**WHAT YOU ARE ASKED TO DO:**
The lines below are to be quoted exactly, from the first through the one that contains "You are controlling".

**RAW DATA:**
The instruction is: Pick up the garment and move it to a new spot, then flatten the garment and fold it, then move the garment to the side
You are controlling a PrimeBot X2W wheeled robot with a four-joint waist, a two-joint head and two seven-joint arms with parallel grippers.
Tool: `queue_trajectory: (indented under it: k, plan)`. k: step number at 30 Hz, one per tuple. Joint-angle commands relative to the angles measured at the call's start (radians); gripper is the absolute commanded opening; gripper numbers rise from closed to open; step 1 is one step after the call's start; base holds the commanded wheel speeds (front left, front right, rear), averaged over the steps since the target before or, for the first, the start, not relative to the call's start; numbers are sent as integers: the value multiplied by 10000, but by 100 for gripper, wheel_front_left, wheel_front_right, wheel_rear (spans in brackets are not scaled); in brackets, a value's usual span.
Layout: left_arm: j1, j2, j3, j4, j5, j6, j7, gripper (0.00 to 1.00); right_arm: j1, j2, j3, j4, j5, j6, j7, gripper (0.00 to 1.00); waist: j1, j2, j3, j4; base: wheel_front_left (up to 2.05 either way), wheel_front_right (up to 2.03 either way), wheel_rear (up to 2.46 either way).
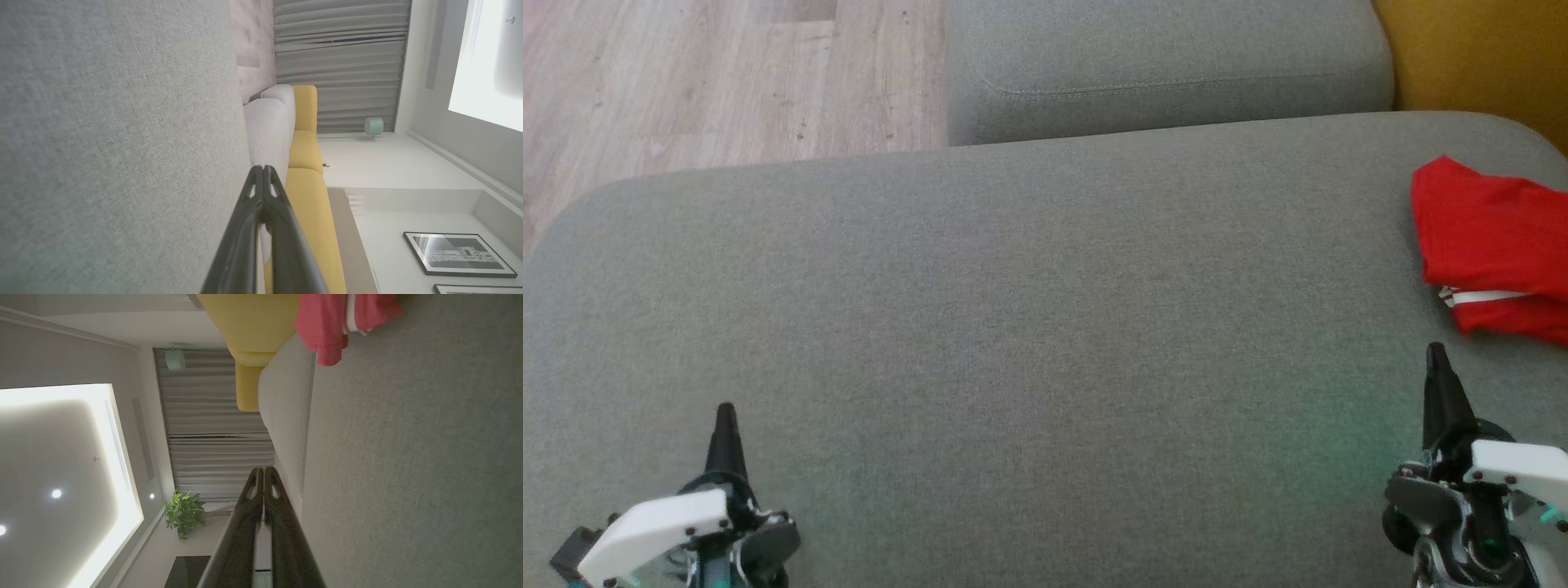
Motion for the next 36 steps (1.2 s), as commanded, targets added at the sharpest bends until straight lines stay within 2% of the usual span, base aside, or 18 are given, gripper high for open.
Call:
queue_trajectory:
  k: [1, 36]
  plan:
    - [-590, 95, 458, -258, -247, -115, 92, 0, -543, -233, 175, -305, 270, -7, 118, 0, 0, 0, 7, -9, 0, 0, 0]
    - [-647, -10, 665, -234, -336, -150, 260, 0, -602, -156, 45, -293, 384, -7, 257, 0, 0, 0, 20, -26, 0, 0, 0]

**RESPONSE BOX:**
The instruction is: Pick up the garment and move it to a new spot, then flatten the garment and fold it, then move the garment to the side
You are controlling a PrimeBot X2W wheeled robot with a four-joint waist, a two-joint head and two seven-joint arms with parallel grippers.

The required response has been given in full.